The Act of Parliament, passed 1781, for building the timber bridge at Old Shoreham, stated that the ancient ferry was dangerous and provided £20 yearly rent of the ferry to the owner, Charles, Earl of Surrey, his heirs or assigns. The Act authorised £5,000 to be raised in shares of £100 by way of annuity, the income arising from the tolls, falling to the Duke of Norfolk on the death of the annuitants. The bridge was ten months in building and was considered at the time of its completion a marvel of engineering skill. It has a total length of 500ft. with 27 openings, the roadway is 12ft. wide with two recesses, 70ft. by 24ft., for passing vehicles.   It is connected with the Lancing side of the river by a causeway built on faggots sunk into the morass, which formerly extended to the Sussex Pad.   This old bridge-one of the most picturesque features of the Adur Valleyis now the property of the Railway Company, having been acquired by them at the time the line was extended to Horsham. It has recently undergone a necessary and careful restoration.  
The Manor of Old Shoreham-vested in the Crown as part of the Duchy of Cornwall-was purchased by Charles, Duke of Norfolk, from George IV., when Prince of Wales.  

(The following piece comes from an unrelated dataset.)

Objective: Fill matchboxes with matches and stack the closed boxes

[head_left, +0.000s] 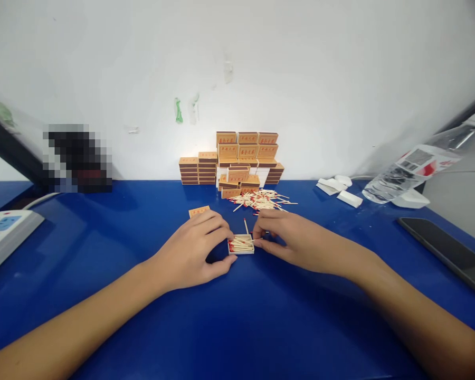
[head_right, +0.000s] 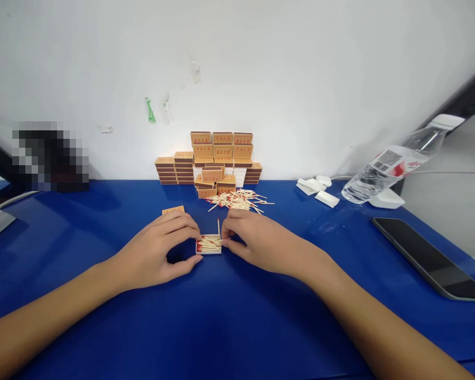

The acceptance of the stewardship of this manor, being an office held under the Crown, formerly vacated a seat in Parliament. Most of the thatched cottages are of considerable antiquity and give the village much of its venerable appearance. Those in Malt House Lane are especially worthy of notice. The fine old Court Cupboard shown in our picture is in a cottage in Old Shoreham Street. It was in this cottage, or the one adjoining, that a former local celebrity, blind Fanny Winton, lived for many years, bearing her affliction with cheerfulness and Christian resignation.  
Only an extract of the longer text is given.